Yes,
Sometimes I forget too, that what we actually did actually meant quiet a lot
at times to a significant minority.
I'm Paul by the way- I founded the orginal thing (wrapped in long nights of
passion, panic, and the occasional liquer) along with Dimitra and Rachel.
I have never written to this board before, but wrote quite often (QUITE
often in the early days ;-)) in Friends of the Heroes.

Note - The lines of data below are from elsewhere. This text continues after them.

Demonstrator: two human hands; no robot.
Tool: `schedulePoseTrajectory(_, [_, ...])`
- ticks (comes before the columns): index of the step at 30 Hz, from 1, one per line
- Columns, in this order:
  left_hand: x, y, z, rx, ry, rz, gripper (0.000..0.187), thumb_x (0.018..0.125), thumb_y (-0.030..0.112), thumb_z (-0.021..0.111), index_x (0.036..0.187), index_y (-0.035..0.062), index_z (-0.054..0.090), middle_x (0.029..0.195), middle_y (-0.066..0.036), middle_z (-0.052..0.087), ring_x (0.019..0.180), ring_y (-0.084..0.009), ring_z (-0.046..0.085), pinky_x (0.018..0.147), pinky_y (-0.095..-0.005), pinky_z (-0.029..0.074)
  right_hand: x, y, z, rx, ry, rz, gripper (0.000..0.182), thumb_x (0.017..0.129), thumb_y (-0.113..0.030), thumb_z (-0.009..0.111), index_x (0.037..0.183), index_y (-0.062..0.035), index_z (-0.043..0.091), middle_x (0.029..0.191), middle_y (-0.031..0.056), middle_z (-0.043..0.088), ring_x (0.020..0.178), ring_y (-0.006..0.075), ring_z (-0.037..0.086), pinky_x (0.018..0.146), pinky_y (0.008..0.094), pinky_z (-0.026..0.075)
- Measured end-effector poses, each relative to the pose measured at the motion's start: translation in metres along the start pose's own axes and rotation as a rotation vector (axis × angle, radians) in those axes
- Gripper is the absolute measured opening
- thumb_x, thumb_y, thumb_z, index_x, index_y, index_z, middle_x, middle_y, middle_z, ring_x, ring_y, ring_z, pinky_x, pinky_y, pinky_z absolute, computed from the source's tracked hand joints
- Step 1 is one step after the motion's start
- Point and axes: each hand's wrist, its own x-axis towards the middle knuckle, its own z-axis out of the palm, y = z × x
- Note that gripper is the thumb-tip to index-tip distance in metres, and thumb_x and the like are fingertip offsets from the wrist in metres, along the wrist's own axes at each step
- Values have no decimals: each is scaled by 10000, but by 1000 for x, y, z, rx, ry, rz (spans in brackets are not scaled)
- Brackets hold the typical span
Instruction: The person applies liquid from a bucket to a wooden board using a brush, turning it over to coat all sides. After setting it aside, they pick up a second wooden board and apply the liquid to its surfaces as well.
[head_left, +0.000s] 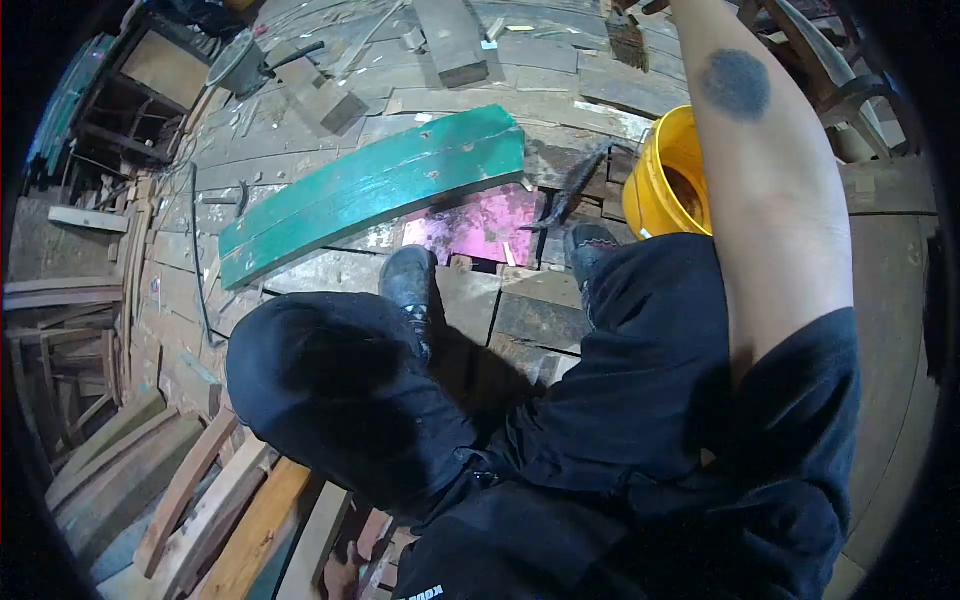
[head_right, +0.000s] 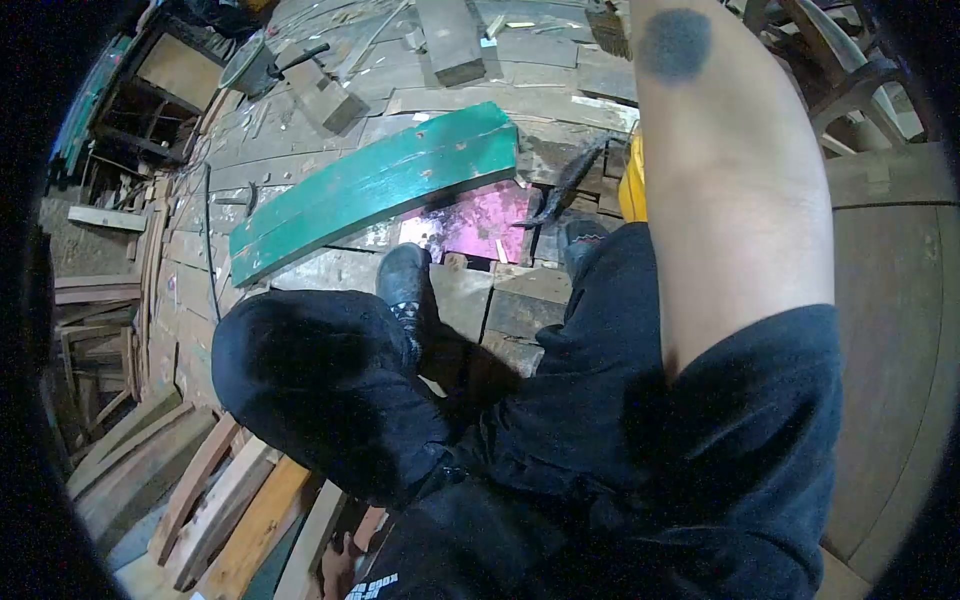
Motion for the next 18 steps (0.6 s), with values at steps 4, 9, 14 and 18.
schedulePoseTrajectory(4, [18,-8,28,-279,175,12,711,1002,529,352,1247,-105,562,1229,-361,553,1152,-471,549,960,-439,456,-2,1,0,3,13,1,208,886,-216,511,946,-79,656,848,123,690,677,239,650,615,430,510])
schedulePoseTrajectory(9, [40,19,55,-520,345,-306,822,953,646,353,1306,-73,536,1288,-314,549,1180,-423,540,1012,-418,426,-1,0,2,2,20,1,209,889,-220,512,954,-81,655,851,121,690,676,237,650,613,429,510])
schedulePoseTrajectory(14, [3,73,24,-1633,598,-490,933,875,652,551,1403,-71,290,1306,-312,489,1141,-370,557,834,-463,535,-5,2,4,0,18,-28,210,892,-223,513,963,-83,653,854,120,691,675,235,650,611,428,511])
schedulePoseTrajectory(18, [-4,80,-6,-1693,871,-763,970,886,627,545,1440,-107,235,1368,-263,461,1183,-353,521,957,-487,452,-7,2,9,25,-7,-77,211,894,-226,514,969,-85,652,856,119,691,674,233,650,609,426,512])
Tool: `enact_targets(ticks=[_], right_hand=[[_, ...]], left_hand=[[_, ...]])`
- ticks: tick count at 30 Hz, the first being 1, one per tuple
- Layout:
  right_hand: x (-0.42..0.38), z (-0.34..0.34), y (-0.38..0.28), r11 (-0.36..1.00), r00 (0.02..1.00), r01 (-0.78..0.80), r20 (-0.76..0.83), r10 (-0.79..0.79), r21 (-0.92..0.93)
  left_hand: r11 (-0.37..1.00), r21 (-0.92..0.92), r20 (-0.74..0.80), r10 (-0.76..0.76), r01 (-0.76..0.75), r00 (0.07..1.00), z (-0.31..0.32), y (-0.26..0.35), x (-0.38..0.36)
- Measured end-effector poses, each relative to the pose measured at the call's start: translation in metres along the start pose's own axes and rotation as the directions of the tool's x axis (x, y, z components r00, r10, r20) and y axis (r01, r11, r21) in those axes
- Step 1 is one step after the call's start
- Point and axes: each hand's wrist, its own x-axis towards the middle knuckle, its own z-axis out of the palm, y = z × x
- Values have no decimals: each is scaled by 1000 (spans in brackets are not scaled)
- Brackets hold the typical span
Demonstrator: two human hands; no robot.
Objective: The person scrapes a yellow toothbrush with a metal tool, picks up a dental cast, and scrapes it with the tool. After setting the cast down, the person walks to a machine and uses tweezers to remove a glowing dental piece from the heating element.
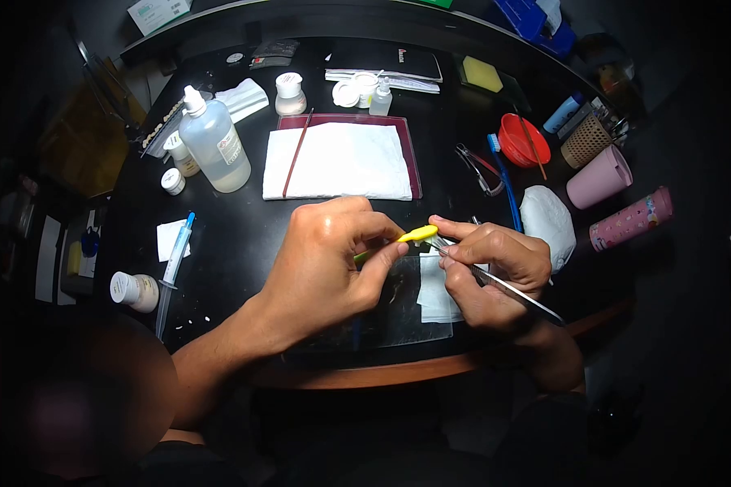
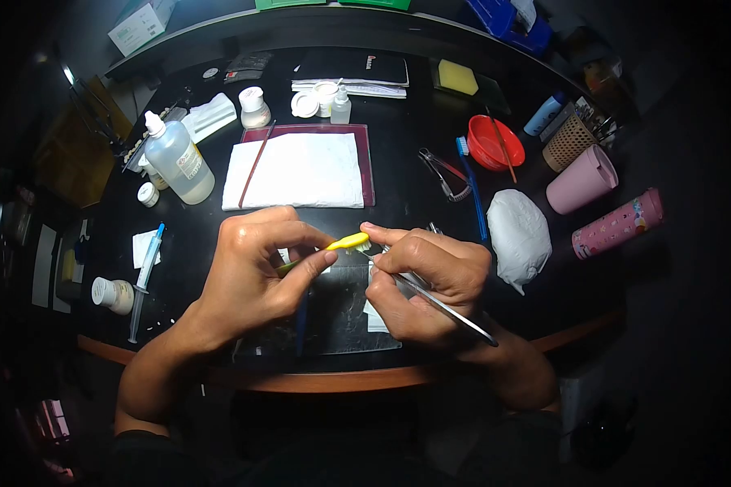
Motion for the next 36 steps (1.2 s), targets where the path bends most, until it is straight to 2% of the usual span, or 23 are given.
enact_targets(ticks=[4,7,10,13,19,22,36], right_hand=[[-2,-8,-4,999,994,-11,104,15,-30],[1,0,1,999,999,41,-13,-41,-10],[-1,-1,-1,1000,1000,13,-4,-13,0],[-2,-7,-2,1000,995,21,99,-23,23],[-1,-1,-2,999,996,42,77,-44,28],[-1,4,3,997,997,81,9,-80,-16],[0,2,0,998,998,66,0,-66,10]], left_hand=[[1000,0,15,-5,5,1000,-1,-1,0],[999,-16,17,-30,31,999,-1,-1,0],[999,-12,10,-33,33,999,-1,0,0],[998,-23,-12,-53,52,999,-1,0,-1],[999,-3,-37,-49,49,998,2,2,-1],[999,2,-42,-51,51,998,3,1,-2],[998,-8,-38,-59,59,998,4,2,-3]])
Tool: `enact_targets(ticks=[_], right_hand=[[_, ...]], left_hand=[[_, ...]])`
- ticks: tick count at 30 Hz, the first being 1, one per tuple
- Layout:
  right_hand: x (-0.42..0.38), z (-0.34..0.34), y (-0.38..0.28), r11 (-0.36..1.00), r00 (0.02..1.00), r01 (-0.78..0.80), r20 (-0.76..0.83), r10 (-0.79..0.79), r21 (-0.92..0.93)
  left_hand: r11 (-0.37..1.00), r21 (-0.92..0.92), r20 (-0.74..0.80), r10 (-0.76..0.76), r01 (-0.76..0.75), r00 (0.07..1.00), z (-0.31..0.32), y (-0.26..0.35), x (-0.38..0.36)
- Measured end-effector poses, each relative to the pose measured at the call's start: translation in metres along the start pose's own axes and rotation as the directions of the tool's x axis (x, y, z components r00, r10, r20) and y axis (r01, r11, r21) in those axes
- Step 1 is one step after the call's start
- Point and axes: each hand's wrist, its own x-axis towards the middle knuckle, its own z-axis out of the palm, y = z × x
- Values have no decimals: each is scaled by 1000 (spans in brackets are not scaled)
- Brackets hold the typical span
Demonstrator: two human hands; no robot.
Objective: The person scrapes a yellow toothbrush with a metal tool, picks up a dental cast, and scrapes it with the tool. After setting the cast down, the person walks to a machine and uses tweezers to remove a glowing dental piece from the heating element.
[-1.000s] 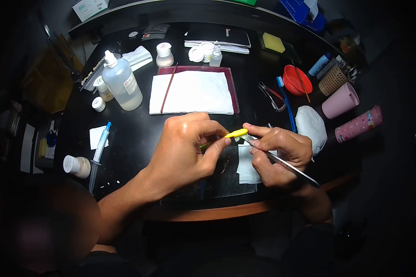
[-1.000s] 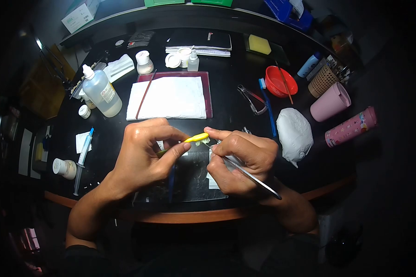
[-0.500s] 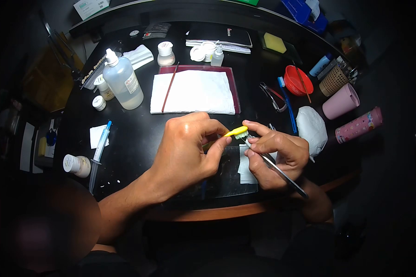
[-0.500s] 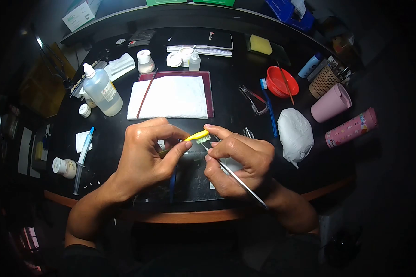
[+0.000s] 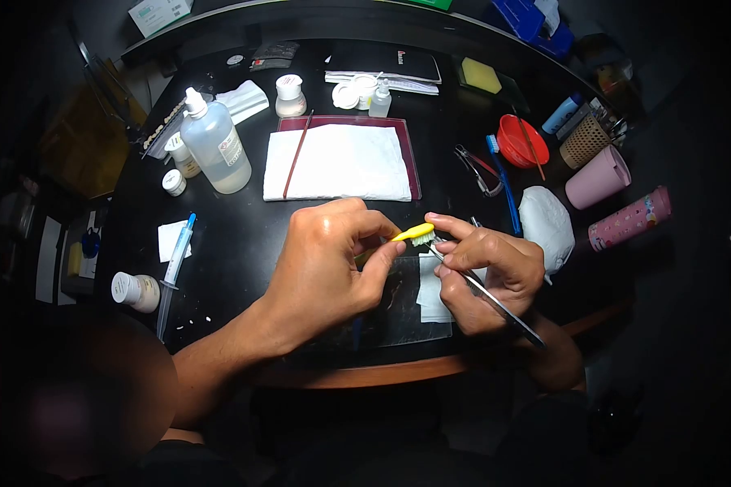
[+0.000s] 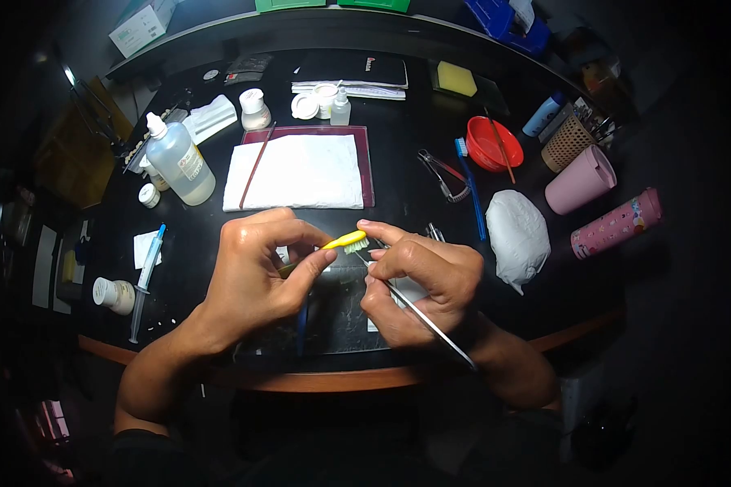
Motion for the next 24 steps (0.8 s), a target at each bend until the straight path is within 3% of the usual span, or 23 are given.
enact_targets(ticks=[22,24], right_hand=[[1,-4,0,999,1000,-31,4,31,-18],[-1,-9,-3,998,996,-63,59,64,-13]], left_hand=[[995,14,14,96,-96,995,0,-5,2],[996,12,16,85,-85,996,0,-4,2]])
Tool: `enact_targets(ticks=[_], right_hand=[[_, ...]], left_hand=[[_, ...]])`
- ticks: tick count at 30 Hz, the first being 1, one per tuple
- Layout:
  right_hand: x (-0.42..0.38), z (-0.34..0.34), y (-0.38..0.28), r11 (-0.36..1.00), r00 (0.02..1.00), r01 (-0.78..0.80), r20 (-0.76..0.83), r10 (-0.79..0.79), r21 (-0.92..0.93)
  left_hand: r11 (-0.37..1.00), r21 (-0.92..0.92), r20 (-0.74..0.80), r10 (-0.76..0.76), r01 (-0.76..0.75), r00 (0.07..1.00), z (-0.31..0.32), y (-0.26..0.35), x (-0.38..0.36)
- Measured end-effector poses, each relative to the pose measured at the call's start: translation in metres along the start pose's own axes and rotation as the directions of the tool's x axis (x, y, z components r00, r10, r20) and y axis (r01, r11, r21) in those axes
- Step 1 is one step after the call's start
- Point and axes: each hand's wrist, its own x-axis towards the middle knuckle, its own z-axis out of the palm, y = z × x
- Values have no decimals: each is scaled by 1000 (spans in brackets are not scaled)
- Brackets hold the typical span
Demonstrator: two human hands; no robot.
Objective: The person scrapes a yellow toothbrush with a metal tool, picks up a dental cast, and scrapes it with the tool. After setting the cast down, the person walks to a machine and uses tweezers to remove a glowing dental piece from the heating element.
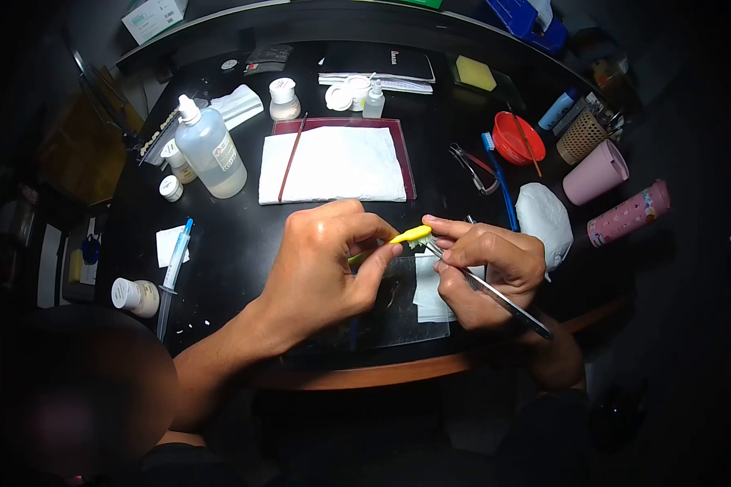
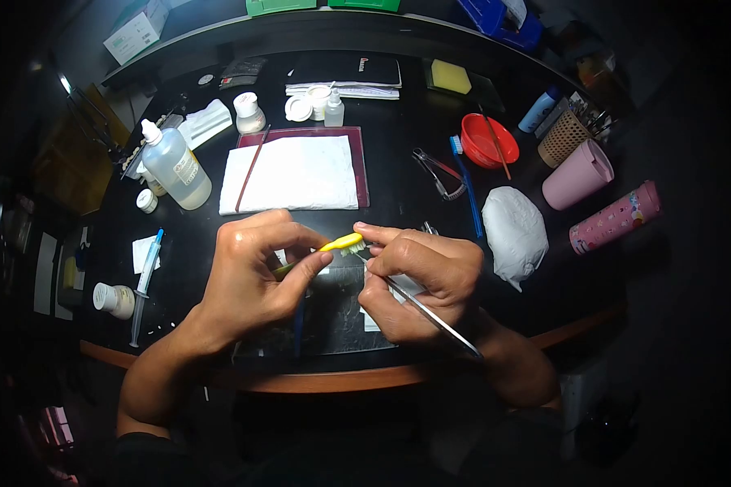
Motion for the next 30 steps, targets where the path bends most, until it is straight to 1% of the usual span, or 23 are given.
enact_targets(ticks=[1,4,7,13,16,22,25,28,30], right_hand=[[-1,-2,-1,1000,999,-16,29,16,3],[2,-4,2,998,999,40,33,-42,44],[3,-1,-3,997,999,52,11,-53,48],[3,3,5,993,993,112,-36,-113,-27],[3,-2,0,995,994,103,48,-103,-2],[3,1,-1,996,996,90,4,-90,7],[4,1,6,989,990,139,-14,-140,-41],[0,-2,1,996,995,93,25,-93,18],[1,-2,0,995,995,99,16,-99,35]], left_hand=[[1000,-2,0,-6,6,1000,0,1,0],[1000,8,2,0,0,1000,-2,2,0],[1000,2,8,-2,2,1000,-3,4,1],[1000,-5,17,-16,17,1000,-2,5,1],[1000,11,32,-29,29,999,-3,5,0],[999,0,28,-32,32,999,-2,7,0],[1000,-5,23,-23,23,999,-1,5,0],[1000,6,28,-25,25,999,-2,6,0],[1000,-2,23,-28,28,999,-2,7,0]])
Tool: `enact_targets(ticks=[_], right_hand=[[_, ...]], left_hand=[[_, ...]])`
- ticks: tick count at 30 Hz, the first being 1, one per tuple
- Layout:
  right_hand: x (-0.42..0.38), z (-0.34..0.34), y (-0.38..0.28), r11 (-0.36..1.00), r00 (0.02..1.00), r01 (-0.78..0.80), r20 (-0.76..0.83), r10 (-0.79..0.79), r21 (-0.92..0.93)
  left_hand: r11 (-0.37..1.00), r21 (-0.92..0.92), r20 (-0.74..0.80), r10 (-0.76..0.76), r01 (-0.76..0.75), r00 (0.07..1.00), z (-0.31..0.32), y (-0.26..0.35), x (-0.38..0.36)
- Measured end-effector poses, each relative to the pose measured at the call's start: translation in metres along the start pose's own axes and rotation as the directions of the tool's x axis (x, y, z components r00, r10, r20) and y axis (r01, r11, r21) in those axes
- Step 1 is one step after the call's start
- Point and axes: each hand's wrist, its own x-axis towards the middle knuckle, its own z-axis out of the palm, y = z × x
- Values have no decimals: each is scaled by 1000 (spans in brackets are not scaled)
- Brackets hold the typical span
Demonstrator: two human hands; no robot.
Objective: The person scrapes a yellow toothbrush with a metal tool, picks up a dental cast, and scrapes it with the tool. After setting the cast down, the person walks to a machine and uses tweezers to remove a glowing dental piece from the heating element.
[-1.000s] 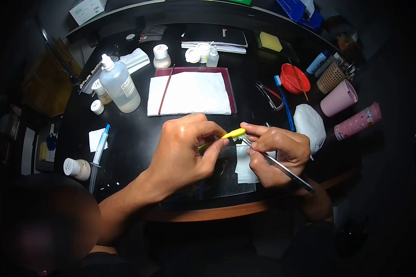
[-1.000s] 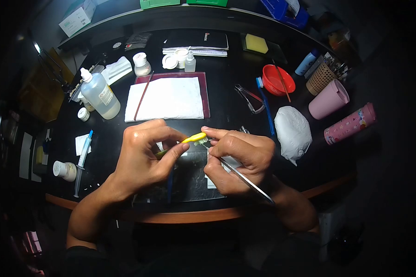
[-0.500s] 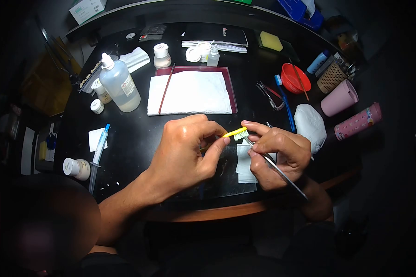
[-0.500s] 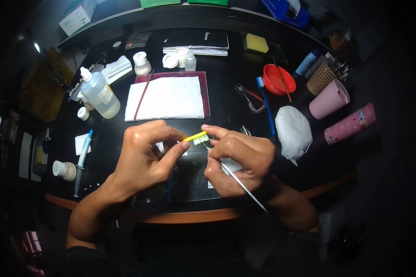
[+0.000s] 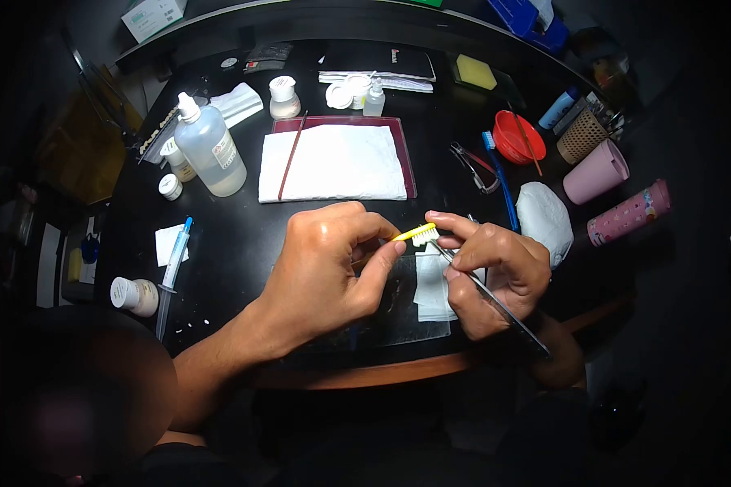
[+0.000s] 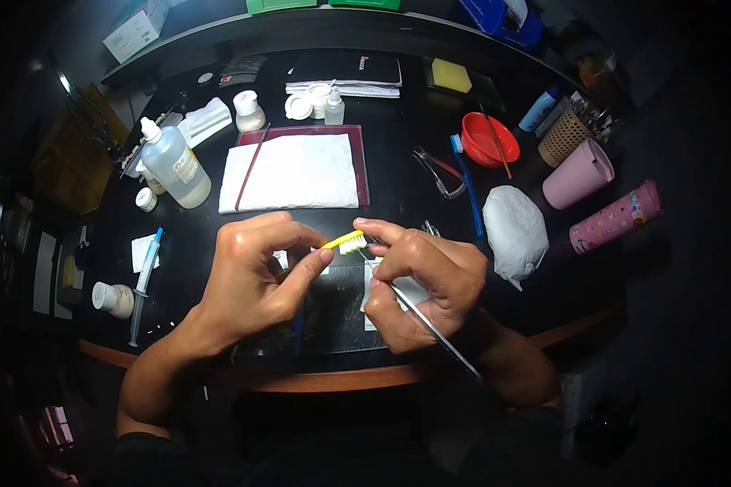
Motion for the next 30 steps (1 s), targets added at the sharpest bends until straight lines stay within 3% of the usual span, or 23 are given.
enact_targets(ticks=[10,22,30], right_hand=[[-2,0,-7,994,995,-104,1,104,-38],[1,10,5,998,991,44,-121,-48,-41],[1,6,4,999,996,47,-82,-47,-6]], left_hand=[[998,25,-45,50,-49,998,1,-2,0],[996,49,-106,80,-75,991,1,-5,1],[997,20,-96,70,-69,993,3,-4,-1]])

You know, other people have asked me what's happened to FOTH. I tell them
it's been buried alive, which sounds quite gruesome but, in a perverse kind
of way, it's not actually dead and buried. Some heart and a morsel of muscle
still beats; through this group, through the people that remember, through
the people that told me they cried at Tom's stories, guffawed at my
shenanigans, fell off their chair at Ian's inventions, felt affinity with
Dimitra's musings, and wanted a nice cup of tea with Rachel and Belle.
There's many, many more people to thank (and I never have) for keeping the
thing going when, for some people, everything else was falling apart.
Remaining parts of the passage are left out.